Data for this exercise: Begin
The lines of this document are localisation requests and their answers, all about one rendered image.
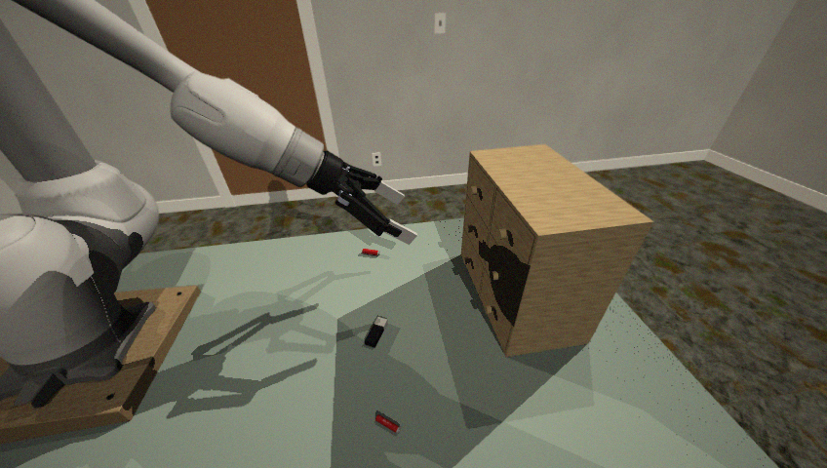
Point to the black and white eraser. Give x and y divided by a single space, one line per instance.
376 332

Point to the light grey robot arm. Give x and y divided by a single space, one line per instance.
82 221

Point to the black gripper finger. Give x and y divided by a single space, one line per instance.
373 182
369 215

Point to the small wooden chest of drawers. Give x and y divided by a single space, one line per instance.
586 238

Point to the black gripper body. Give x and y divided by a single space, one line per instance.
329 179

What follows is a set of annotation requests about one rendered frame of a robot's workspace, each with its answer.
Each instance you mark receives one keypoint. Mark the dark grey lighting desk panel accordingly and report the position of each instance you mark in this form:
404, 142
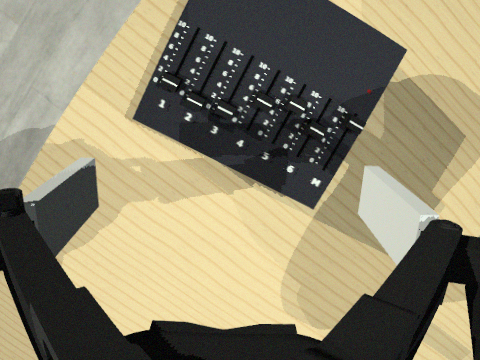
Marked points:
228, 54

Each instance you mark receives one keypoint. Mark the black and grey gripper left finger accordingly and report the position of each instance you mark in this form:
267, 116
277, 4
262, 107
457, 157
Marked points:
62, 322

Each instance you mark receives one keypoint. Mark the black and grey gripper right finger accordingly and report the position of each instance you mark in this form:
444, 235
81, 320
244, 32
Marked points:
391, 324

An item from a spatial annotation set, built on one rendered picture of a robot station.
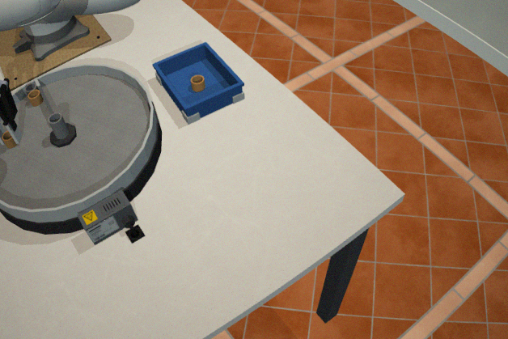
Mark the bronze bushing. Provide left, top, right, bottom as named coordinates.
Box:
left=28, top=90, right=44, bottom=107
left=2, top=131, right=17, bottom=148
left=191, top=75, right=205, bottom=92

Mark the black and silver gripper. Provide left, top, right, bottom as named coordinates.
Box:
left=0, top=78, right=22, bottom=145

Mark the blue crate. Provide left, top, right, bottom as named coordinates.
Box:
left=152, top=42, right=245, bottom=125

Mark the grey metal ring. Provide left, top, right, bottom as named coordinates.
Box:
left=53, top=126, right=69, bottom=139
left=25, top=83, right=39, bottom=95
left=48, top=112, right=66, bottom=132

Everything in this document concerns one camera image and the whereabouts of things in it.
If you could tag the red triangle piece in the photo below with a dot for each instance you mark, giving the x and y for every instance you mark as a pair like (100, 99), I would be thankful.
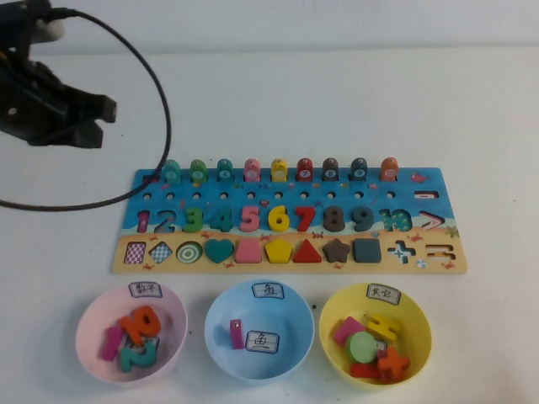
(307, 255)

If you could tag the colourful wooden puzzle board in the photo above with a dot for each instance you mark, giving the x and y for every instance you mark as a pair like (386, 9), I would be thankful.
(238, 196)

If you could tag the yellow pentagon piece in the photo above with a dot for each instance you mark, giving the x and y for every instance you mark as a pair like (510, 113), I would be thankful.
(279, 252)

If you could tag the yellow plastic bowl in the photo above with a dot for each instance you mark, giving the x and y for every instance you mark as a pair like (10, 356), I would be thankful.
(417, 336)

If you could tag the brown number eight piece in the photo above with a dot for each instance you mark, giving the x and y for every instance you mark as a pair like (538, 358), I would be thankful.
(328, 219)

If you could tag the green round disc piece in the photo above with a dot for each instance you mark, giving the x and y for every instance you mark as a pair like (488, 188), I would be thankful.
(361, 346)

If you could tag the dark grey number nine piece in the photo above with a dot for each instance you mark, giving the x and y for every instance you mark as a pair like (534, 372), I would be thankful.
(367, 223)

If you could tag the teal fish piece print two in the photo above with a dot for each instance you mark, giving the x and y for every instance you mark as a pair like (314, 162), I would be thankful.
(172, 172)

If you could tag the pink trapezoid piece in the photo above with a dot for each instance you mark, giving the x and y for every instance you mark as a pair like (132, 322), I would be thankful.
(249, 253)

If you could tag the orange fish piece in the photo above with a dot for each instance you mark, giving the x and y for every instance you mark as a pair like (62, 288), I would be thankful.
(389, 168)

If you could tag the pink fish piece print five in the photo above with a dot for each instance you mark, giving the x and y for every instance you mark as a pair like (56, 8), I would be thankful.
(252, 169)

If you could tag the orange plus sign piece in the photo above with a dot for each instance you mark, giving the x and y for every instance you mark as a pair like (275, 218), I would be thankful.
(393, 364)

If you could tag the teal heart piece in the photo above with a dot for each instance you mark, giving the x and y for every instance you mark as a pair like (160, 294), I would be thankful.
(219, 250)

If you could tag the teal fish piece print four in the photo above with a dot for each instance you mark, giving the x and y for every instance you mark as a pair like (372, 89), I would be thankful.
(225, 169)

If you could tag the paper label with number characters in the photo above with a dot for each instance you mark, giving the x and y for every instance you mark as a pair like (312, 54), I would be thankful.
(145, 290)

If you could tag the paper label under number pieces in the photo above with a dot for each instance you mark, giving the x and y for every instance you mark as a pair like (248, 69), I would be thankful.
(154, 340)

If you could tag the pink number five piece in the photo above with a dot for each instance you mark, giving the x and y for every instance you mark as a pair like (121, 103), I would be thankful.
(252, 223)

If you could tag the magenta fish piece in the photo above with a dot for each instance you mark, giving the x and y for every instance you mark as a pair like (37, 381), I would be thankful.
(237, 336)

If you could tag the blue plastic bowl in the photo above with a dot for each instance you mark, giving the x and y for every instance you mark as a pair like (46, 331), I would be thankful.
(290, 362)

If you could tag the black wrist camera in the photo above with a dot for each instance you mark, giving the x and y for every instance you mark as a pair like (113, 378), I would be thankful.
(21, 12)

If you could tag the teal number four piece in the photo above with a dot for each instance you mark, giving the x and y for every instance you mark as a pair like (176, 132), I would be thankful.
(225, 221)

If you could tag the red minus sign piece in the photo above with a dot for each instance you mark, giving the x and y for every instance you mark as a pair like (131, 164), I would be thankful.
(363, 370)

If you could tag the paper label under shape pieces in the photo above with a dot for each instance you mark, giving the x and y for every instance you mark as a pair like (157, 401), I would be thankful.
(381, 346)

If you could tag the pink rectangle piece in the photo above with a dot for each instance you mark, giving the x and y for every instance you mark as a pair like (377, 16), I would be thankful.
(347, 327)

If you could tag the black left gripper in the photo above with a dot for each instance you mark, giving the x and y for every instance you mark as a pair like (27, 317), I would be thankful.
(29, 101)

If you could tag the red number seven piece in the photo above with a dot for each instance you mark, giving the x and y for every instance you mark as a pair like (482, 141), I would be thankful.
(306, 219)

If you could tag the teal number two piece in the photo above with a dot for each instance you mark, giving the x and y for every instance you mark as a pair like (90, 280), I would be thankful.
(128, 359)

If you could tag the dark grey square piece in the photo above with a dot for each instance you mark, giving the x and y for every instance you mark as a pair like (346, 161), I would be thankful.
(367, 251)

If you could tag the green number three piece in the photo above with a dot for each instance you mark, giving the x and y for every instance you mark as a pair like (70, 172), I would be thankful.
(196, 220)

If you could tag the green fish piece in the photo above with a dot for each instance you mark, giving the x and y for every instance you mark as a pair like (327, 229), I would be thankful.
(198, 169)

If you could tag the yellow equals sign piece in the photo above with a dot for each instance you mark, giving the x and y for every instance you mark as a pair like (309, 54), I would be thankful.
(381, 326)

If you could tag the brown star piece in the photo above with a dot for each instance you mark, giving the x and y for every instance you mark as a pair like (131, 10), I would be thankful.
(336, 251)

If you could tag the brown fish piece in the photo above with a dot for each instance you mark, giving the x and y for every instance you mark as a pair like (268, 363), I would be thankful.
(331, 169)

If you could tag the pink plastic bowl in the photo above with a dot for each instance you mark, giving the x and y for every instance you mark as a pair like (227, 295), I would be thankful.
(170, 336)

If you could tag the yellow number six piece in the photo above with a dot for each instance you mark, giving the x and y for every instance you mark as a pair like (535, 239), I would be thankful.
(274, 222)

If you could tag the small paper label fish character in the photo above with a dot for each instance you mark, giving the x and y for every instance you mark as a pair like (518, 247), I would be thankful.
(268, 290)

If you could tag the orange number ten piece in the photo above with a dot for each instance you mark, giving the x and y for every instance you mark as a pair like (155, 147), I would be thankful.
(135, 327)

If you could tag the pink number one piece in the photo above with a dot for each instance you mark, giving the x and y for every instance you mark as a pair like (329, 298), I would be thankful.
(110, 344)

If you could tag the yellow fish piece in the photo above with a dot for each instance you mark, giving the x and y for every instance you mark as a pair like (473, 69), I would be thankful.
(279, 169)

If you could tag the red fish piece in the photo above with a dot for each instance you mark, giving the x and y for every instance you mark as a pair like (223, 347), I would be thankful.
(305, 169)

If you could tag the large paper label fish character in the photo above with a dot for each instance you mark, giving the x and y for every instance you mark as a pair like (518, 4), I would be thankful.
(262, 341)

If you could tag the dark grey fish piece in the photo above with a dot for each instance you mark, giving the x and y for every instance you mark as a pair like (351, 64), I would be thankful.
(359, 169)
Data for this exercise: End
Collect each line above holding the string "annotation".

- Exercise answer:
What follows is a set of annotation requests about one rendered frame of a robot's workspace, each with its answer.
An item from a spatial annotation set, built on one rendered picture of a robot station.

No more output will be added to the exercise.